User Access Reviews: A Step-by-Step Guide, Best Practices + Checklist
Keep your organization’s data safe. Follow our step-by-step guide to streamline user access reviews and prevent security breaches.
On November 11, 2021, an employee at South Georgia Medical Center clocked out for the last time. The next day, they used their still-active credentials to download patient data onto a USB drive, triggering a HIPAA breach, felony charges, and a security nightmare for the hospital. Over 40,000 patients were affected.
This is an all too familiar mess, and it’s not limited to the healthcare industry. According to Verizon's 2022 Data Breach Investigations Report, 82% of data breaches were caused by credential theft, phishing attacks, and employee misuse or mistakes.
The uncomfortable truth is that countless data breaches stem from failing to manage who has access to what within your organization. The risks are everywhere, from former employees who still retain system access to current employees with excessive permissions and contractors whose temporary access never gets revoked.
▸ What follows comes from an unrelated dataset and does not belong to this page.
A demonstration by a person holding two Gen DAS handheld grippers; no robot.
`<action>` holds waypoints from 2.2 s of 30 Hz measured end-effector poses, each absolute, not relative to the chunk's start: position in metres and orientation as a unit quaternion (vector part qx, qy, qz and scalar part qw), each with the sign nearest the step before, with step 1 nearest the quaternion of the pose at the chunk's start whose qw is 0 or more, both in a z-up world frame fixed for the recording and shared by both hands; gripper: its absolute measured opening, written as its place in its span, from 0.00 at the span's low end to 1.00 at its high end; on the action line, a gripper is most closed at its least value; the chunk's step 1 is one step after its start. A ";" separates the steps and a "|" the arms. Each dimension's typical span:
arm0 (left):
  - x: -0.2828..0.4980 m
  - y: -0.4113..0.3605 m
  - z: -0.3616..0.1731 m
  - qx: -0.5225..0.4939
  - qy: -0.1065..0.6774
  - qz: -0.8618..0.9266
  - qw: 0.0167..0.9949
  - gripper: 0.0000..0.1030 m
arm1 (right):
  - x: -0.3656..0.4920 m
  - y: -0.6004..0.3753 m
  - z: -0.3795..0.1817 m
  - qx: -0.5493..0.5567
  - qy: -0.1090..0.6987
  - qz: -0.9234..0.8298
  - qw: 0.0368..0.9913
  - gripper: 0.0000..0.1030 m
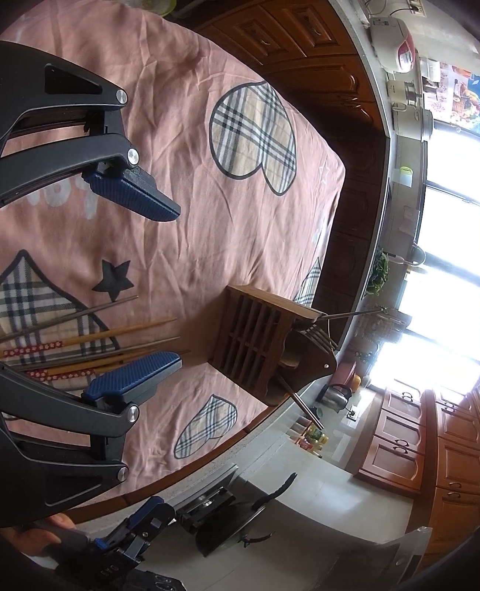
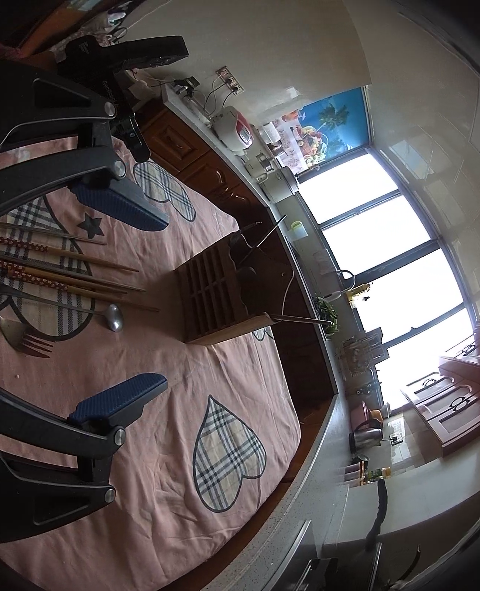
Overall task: Organize utensils
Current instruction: 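Move both open tools back over the remaining utensils on the cloth, then grasp the silver spoon with the right tool while the left tool grasps a wooden chopstick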
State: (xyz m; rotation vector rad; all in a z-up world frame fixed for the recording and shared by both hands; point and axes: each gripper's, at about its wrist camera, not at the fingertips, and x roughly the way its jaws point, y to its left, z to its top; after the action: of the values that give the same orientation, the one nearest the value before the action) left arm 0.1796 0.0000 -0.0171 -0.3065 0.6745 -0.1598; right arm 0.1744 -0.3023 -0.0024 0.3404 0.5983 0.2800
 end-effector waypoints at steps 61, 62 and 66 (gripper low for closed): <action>0.303 -0.098 -0.097 -0.007 0.493 -0.132 0.860 0.08 | 0.251 -0.278 -0.097 0.131 0.471 0.137 0.862 0.02; 0.304 -0.098 -0.097 -0.008 0.494 -0.135 0.859 0.08 | 0.250 -0.279 -0.096 0.133 0.469 0.137 0.863 0.02; 0.303 -0.094 -0.096 -0.024 0.497 -0.146 0.855 0.06 | 0.248 -0.282 -0.091 0.140 0.461 0.140 0.865 0.02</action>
State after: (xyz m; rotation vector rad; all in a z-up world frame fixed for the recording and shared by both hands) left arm 0.3029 -0.0945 -0.0957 -0.0502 1.0447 -0.3071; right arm 0.2478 -0.2817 -0.0913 0.2943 0.9665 0.2933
The fix starts with user access reviews (UARs). In this article, we cover what access reviews are, why they matter, and how to run them effectively. We’ll also give you a checklist to streamline the process and protect your business from a common cause of data breaches: too much trust in the wrong hands.
What Are User Access Reviews?
A user access review is the process of checking who has access to your organization’s systems, what they can do with it, and whether that access is still needed. It helps you spot and remove unnecessary or risky permissions before they become a problem.
User access reviews answer four questions:
- Who is accessing what systems and data?
- What level of access do these users have?
- Do these users have valid reasons for their access rights?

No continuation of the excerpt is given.